To do:
Every line of the listing that holds the word "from" should be returned.

Records supplied:
=== Begin Enclosure ===

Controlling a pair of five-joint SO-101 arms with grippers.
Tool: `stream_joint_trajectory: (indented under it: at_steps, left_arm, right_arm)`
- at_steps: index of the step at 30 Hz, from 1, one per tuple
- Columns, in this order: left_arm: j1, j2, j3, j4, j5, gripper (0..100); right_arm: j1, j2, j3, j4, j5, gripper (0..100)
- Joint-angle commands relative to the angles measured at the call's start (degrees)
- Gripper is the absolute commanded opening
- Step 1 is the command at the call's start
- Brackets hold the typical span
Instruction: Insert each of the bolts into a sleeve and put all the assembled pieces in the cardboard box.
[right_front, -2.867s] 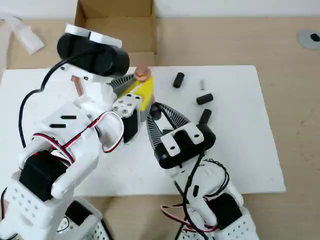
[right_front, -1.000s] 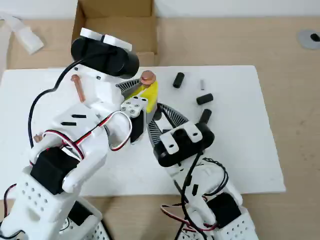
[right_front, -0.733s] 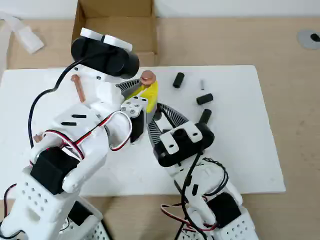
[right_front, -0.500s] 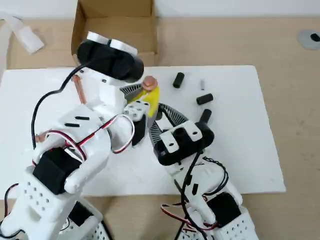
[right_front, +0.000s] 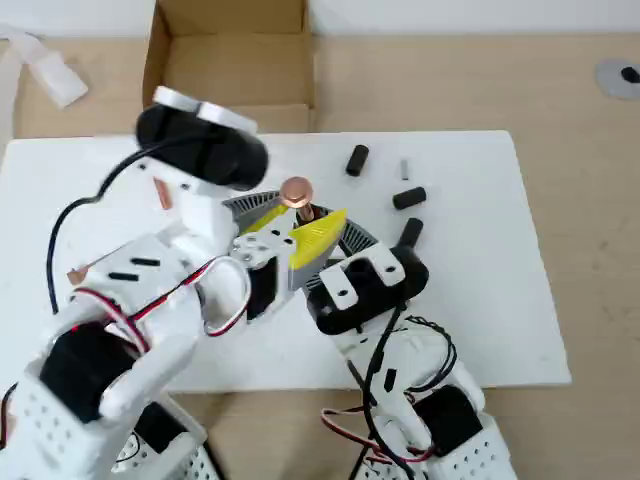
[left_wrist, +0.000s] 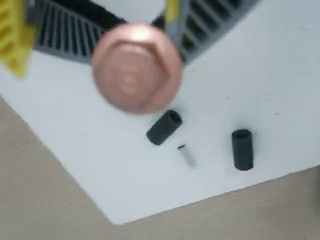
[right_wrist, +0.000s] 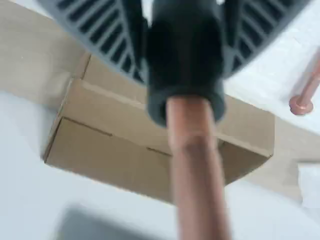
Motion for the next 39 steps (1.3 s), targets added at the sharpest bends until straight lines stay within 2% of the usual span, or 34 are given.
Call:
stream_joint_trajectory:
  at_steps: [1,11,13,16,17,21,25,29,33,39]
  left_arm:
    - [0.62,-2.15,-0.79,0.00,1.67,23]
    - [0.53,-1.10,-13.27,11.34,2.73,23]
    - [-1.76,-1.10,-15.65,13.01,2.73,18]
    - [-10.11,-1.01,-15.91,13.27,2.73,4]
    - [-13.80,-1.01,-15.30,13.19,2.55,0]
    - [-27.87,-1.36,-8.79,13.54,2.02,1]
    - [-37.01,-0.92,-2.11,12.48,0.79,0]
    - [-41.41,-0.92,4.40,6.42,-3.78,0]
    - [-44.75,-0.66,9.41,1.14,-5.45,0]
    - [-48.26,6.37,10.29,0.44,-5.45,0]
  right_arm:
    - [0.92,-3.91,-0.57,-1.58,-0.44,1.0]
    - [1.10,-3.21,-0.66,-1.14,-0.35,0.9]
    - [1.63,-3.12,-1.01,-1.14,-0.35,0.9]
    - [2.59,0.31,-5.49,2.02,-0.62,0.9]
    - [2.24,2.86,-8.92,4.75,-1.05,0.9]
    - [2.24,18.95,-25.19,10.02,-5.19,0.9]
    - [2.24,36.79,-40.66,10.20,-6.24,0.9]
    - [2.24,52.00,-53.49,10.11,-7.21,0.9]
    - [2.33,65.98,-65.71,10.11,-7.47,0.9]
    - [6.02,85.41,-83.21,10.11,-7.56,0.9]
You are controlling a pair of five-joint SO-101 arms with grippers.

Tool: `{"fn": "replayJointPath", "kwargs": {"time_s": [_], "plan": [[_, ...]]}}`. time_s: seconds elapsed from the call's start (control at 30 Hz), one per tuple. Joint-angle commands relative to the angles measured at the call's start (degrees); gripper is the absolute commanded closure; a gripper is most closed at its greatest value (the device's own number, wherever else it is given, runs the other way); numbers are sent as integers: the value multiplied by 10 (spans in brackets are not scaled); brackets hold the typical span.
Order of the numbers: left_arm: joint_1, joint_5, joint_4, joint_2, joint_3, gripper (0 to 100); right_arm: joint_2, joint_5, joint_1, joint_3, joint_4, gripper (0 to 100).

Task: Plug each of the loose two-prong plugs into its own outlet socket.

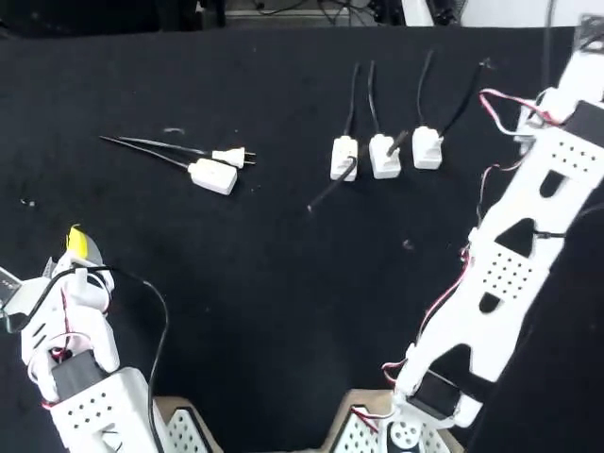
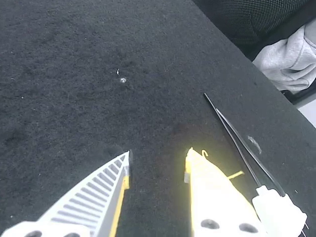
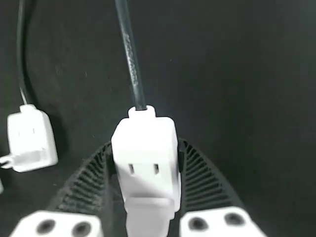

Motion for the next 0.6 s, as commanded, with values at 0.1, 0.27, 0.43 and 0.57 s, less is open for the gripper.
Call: {"fn": "replayJointPath", "kwargs": {"time_s": [0.1,0.27,0.43,0.57], "plan": [[9,4,-11,-6,-26,812,37,54,-11,-26,-22,988],[9,4,-11,-6,-26,812,75,91,-29,-26,-18,988],[9,4,-11,-6,-26,812,95,91,-45,-25,-17,986],[8,4,-11,-6,-26,812,103,91,-58,-26,15,909]]}}
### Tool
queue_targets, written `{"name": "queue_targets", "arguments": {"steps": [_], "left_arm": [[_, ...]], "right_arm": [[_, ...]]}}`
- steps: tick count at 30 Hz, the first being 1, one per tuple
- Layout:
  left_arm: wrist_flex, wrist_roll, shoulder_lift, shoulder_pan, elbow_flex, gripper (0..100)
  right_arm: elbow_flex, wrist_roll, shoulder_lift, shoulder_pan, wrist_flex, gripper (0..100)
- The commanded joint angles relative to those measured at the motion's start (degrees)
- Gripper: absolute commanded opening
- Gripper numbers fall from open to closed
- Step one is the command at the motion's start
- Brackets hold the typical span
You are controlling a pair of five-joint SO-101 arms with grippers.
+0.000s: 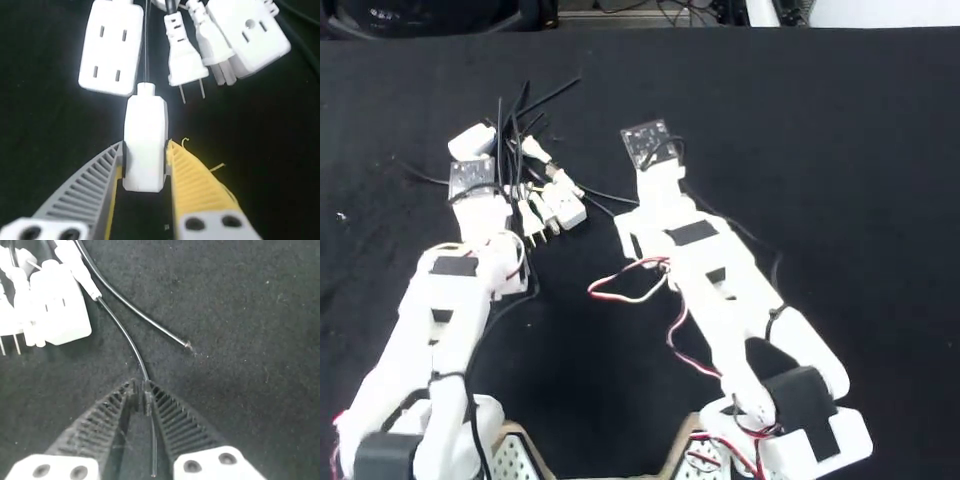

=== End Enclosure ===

Reply:
- at_steps: index of the step at 30 Hz, from 1, one per tuple
Tool: `{"fn": "replayJointPath", "kwargs": {"time_s": [_], "plan": [[_, ...]]}}`. time_s: seconds elapsed from the call's start (control at 30 Hz), one per tuple. Joint-angle commands relative to the angles measured at the call's start (degrees); gripper is the absolute commanded closure; a gripper is most closed at its greatest value (the device's own number, wherever else it is given, runs the other way); numbers are sent as integers: the value multiplied by 10 (spans in brackets are not scaled); brackets hold the typical span.
- Gripper numbers fall from open to closed

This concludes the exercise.